• **Source data**:
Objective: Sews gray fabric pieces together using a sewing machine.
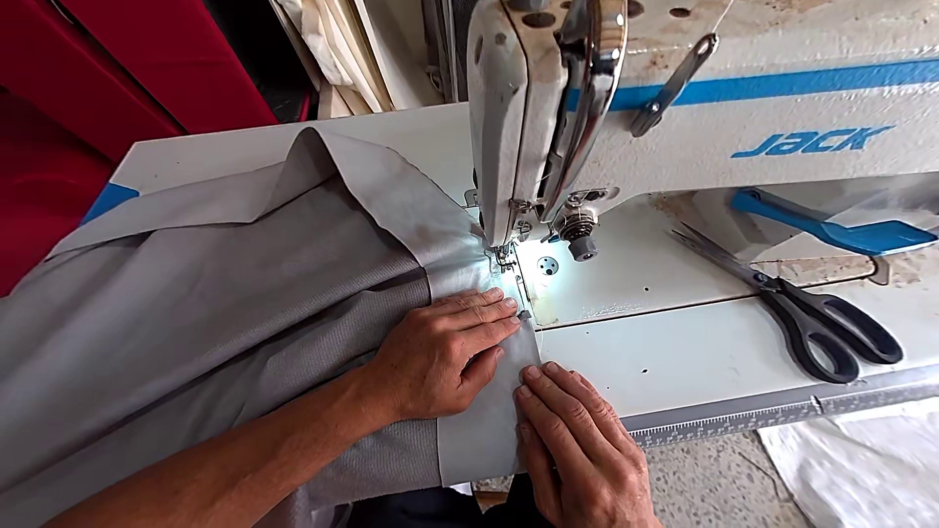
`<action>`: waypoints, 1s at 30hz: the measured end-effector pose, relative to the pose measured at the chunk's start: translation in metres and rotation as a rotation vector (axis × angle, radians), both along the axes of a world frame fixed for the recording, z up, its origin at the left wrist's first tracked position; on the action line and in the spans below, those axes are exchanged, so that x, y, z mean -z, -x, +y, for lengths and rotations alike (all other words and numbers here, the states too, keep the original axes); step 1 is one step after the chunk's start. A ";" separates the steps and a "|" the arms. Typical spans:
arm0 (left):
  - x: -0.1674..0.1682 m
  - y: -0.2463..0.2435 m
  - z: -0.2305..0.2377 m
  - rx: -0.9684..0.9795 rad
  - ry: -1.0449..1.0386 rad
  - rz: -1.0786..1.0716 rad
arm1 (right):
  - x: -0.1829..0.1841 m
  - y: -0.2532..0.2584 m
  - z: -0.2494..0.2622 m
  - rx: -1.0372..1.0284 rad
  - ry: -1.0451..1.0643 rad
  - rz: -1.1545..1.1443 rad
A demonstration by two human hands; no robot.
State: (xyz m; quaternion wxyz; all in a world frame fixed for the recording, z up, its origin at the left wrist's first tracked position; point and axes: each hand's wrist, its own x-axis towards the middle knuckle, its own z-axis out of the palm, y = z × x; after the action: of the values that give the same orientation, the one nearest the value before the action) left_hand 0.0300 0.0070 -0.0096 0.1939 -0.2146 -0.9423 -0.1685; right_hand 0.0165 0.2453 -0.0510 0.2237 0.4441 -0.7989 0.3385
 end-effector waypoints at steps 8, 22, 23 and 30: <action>-0.001 0.000 0.000 0.001 0.003 -0.014 | 0.002 0.000 0.000 0.002 0.006 0.006; -0.001 0.000 0.000 0.003 0.000 -0.014 | -0.001 -0.001 -0.001 0.010 0.006 -0.014; -0.001 0.000 0.000 0.002 0.001 -0.017 | -0.001 -0.001 -0.001 0.009 0.006 -0.012; 0.000 0.003 -0.001 -0.019 0.012 -0.009 | -0.004 -0.002 -0.002 0.032 -0.017 -0.016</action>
State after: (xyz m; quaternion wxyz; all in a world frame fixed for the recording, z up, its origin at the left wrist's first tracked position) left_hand 0.0268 0.0058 -0.0095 0.1902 -0.2060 -0.9461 -0.1619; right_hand 0.0180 0.2430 -0.0473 0.2189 0.4305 -0.8103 0.3318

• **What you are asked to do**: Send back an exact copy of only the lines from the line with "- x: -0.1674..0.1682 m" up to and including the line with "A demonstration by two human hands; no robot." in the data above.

• **Completed exercise**:
  - x: -0.1674..0.1682 m
  - y: -0.2463..0.2435 m
  - z: -0.2305..0.2377 m
  - rx: -0.9684..0.9795 rad
  - ry: -1.0449..1.0386 rad
  - rz: -1.0786..1.0716 rad
arm1 (right):
  - x: -0.1829..0.1841 m
  - y: -0.2532..0.2584 m
  - z: -0.2494..0.2622 m
  - rx: -1.0372..1.0284 rad
  - ry: -1.0451..1.0643 rad
  - rz: -1.1545..1.1443 rad
A demonstration by two human hands; no robot.

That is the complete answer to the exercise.